GraphInterface is already pretty close to supporting multigraphs with distinguishable edges. For example, you could create a multigraph type where you can do add_edge!(g, Edge('a', 'b', 2)) to add an edge between 'a' and 'b' with edge ID 2. And then you can do Edge('a', 'b', 2) in edges(g) to test for edge membership. However, to truly be consistent, the interface would need to disallow method signatures with u, v, e.g. add_edge!(g, u, v), rem_edge!(g, u, v), weight(g, u, v), etc would have to be disallowed, because those forms know nothing about the edge ID. (add_edge!(g, u, v, w) is currently taken and means to add an edge with a weight, not an ID.)

I dislike src and dst methods on edges, because the names “source” and “destination” don’t really make sense for undirected graphs. Furthermore, if we want to allow undirected hypergraphs, there is no sensible way to divide the multiple vertices connected by an edge into “source” and “destination” categories. The one place where something like src and dst seems necessary is directed hypergraphs.

I totally agree that some graph types are naturally immutable. My assertion in GraphInterface that all subtypes of AbstractGraph are mutable was based more on convenience and on where the interface and example implementation happen to be at the moment.

That being said, immutability does raise some difficulties. For example, in GraphAlgorithms, I implemented union and intersect by using empty, add_vertex!, and add_edge!. One could build up the union/intersection of vertices and nodes in a separate data structure and then instantiate a new graph, but that would typically be more memory intensive. Also, that would require adding to the interface a rule for graph constructors—something like this:

Each graph type, `T`, must provide a constructor with the signature
`T(vs, es)`, where `vs` is an iterator of vertices and `es` is an
iterator of tuples that represent edges.
2 Likes

In my defense, for most of the time period where I was developing Graph[Interface/Types/Algorithms], the initial PR in GraphsBase used the old add_vertex!(g) style, which seemed to preclude using an arbitrary vertex type.

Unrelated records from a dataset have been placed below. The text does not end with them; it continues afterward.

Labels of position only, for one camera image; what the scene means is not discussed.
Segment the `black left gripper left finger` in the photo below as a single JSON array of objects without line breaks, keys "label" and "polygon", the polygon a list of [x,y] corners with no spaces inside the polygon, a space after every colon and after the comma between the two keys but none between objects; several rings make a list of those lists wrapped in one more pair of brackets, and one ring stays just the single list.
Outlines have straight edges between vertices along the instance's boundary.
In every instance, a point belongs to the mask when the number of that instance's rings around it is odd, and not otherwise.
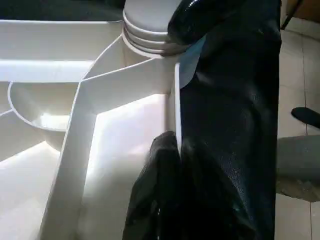
[{"label": "black left gripper left finger", "polygon": [[130,195],[124,240],[181,239],[181,160],[176,134],[166,131],[150,146]]}]

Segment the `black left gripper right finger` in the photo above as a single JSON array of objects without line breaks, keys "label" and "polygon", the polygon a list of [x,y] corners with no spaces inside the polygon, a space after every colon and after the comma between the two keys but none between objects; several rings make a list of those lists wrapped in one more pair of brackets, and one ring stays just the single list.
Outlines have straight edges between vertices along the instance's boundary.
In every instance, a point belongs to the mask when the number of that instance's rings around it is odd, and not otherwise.
[{"label": "black left gripper right finger", "polygon": [[237,189],[208,146],[186,138],[181,146],[181,163],[189,239],[256,239],[257,230]]}]

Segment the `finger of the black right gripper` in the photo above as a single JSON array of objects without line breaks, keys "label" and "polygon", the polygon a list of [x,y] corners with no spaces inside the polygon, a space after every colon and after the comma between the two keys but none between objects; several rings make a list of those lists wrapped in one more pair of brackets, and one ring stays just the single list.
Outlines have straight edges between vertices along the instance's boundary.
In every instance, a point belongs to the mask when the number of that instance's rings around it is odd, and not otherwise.
[{"label": "finger of the black right gripper", "polygon": [[183,0],[168,22],[168,36],[178,45],[192,45],[215,28],[234,21],[248,3],[248,0]]}]

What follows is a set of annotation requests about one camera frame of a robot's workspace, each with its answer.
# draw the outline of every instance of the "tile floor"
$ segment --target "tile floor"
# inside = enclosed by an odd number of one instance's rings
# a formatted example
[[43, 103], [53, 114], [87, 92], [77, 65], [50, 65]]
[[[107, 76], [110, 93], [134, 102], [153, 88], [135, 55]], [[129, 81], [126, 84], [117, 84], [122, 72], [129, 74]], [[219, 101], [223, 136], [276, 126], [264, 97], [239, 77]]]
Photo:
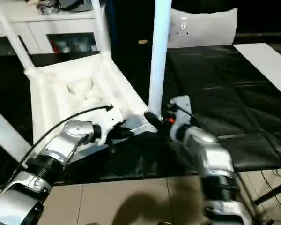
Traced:
[[[263, 173], [273, 188], [281, 184], [281, 177], [272, 171]], [[260, 171], [243, 172], [241, 176], [254, 199], [269, 190]], [[202, 204], [196, 176], [54, 187], [38, 224], [157, 225], [166, 221], [199, 225], [205, 221]], [[281, 208], [275, 199], [263, 203], [259, 210], [264, 220], [281, 224]]]

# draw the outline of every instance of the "white pole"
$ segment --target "white pole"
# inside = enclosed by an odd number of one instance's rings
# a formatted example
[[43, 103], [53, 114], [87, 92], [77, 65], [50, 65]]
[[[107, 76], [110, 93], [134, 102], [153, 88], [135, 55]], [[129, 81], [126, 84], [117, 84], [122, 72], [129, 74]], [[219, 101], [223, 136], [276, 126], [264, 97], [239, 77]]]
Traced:
[[149, 109], [156, 116], [160, 116], [161, 113], [171, 4], [172, 0], [156, 0], [155, 2]]
[[31, 148], [29, 143], [0, 114], [0, 146], [18, 162]]
[[5, 33], [8, 37], [9, 42], [11, 43], [12, 47], [14, 48], [15, 53], [19, 57], [22, 65], [25, 69], [35, 67], [29, 58], [24, 46], [22, 45], [19, 37], [16, 35], [15, 31], [13, 30], [12, 26], [10, 25], [9, 21], [7, 20], [5, 14], [3, 13], [0, 7], [0, 22], [3, 26]]
[[95, 21], [97, 26], [97, 36], [98, 40], [96, 42], [99, 42], [98, 47], [99, 51], [102, 53], [110, 53], [110, 43], [108, 39], [108, 29], [106, 25], [106, 21], [103, 19], [102, 13], [101, 13], [101, 6], [100, 6], [100, 0], [91, 0], [92, 7], [95, 12]]

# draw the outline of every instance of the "black tablecloth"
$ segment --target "black tablecloth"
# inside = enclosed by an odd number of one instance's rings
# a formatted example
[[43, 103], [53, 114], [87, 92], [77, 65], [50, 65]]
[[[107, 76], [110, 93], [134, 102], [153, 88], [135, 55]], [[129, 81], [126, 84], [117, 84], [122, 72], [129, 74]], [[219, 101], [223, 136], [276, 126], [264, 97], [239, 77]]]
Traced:
[[[34, 55], [37, 66], [87, 54]], [[114, 52], [113, 60], [148, 103], [150, 51]], [[163, 102], [189, 95], [194, 114], [219, 136], [239, 171], [281, 167], [281, 93], [232, 46], [168, 50]], [[0, 112], [30, 143], [29, 81], [16, 57], [0, 57]], [[144, 133], [67, 167], [59, 184], [196, 173], [177, 143]], [[16, 162], [0, 148], [0, 184]]]

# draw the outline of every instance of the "black cable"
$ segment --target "black cable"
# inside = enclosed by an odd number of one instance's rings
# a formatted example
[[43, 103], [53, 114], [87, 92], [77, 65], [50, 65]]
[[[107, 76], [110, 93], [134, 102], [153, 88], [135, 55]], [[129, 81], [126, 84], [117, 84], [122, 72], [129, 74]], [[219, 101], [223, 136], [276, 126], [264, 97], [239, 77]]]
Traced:
[[274, 169], [272, 170], [273, 175], [275, 175], [276, 177], [281, 177], [281, 174], [278, 172], [278, 169]]
[[203, 129], [205, 129], [207, 132], [209, 132], [214, 137], [216, 137], [216, 139], [218, 139], [218, 136], [216, 136], [207, 126], [205, 126], [194, 114], [192, 114], [191, 112], [187, 111], [186, 109], [178, 106], [177, 104], [173, 104], [173, 107], [176, 108], [176, 109], [179, 109], [179, 110], [183, 111], [184, 113], [193, 117]]
[[[272, 186], [271, 186], [270, 183], [267, 181], [267, 179], [266, 179], [266, 177], [264, 176], [263, 172], [262, 172], [262, 171], [260, 171], [260, 172], [261, 172], [261, 175], [262, 175], [264, 181], [266, 182], [267, 186], [268, 186], [268, 187], [271, 189], [271, 191], [272, 191], [272, 190], [273, 190], [273, 189], [272, 189]], [[279, 207], [281, 208], [281, 202], [279, 201], [279, 199], [278, 199], [277, 196], [275, 196], [275, 198], [276, 198], [276, 202], [278, 203]]]
[[88, 113], [88, 112], [91, 112], [91, 111], [95, 111], [95, 110], [99, 110], [99, 109], [106, 109], [106, 110], [110, 110], [112, 109], [113, 107], [112, 106], [100, 106], [100, 107], [96, 107], [96, 108], [91, 108], [91, 109], [87, 109], [87, 110], [84, 110], [84, 111], [81, 111], [81, 112], [78, 112], [72, 116], [69, 116], [67, 118], [65, 118], [64, 120], [62, 120], [61, 122], [59, 122], [58, 124], [56, 124], [55, 126], [53, 126], [51, 129], [49, 129], [43, 136], [41, 136], [40, 139], [38, 139], [38, 141], [32, 145], [32, 147], [28, 150], [28, 152], [24, 155], [24, 157], [21, 159], [21, 161], [19, 162], [18, 166], [15, 168], [13, 174], [11, 175], [11, 177], [9, 178], [7, 184], [5, 185], [4, 188], [6, 188], [6, 186], [15, 178], [15, 175], [16, 173], [19, 171], [19, 169], [21, 168], [23, 162], [26, 160], [26, 158], [30, 155], [30, 153], [38, 146], [38, 144], [40, 144], [40, 142], [42, 140], [44, 140], [49, 133], [51, 133], [55, 128], [59, 127], [61, 124], [63, 124], [64, 122], [67, 122], [68, 120], [76, 117], [76, 116], [79, 116], [81, 114], [84, 114], [84, 113]]

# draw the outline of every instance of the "robotic arm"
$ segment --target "robotic arm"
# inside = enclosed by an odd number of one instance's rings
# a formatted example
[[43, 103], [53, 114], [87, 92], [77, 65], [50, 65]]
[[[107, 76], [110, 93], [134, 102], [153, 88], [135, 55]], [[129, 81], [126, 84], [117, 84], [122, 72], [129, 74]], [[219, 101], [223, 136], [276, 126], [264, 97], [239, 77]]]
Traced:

In fact, I also created my own metagraph type a few years ago. Here’s a demonstration of my preferred interface for metadata:

# User defined vertex metadata type.
# Could use a named tuple instead.
mutable struct VertexData
    a::Int
    b::String
end

# User defined edge metadata type.
# Could use a named tuple instead.
mutable struct EdgeData
    c::Float64
    d::String
end

g = Graph{Char, VertexData, EdgeData}()

# ... Add vertices, edges, and metadata to graph.

# Access vertex metadata:
g[u].a

# Access edge metadata:
g[e].c
g[u, v].d

# Set vertex metadata:
g[u].a = 42

# Set edge metadata:
g[e].c = 3.14
g[u, v].d = "hello"
1 Like

No doubt on my mind :wink: And I genuinely appreciate the proposal!
Pinging @simonschoelly and @etienne_dg in case they wanna take a look too (although the latter is prepping for his PhD viva, best of luck to him!!!).

The initial goal of the interface as designed by Etienne was to support multigraphs (which can have multiple identifiable edges between each pair of vertices) but not hypergraphs (where an edge is a set of vertices with any cardinality)
That is why the basic functions are outedges and inedges instead of outneighbors and inneighbors.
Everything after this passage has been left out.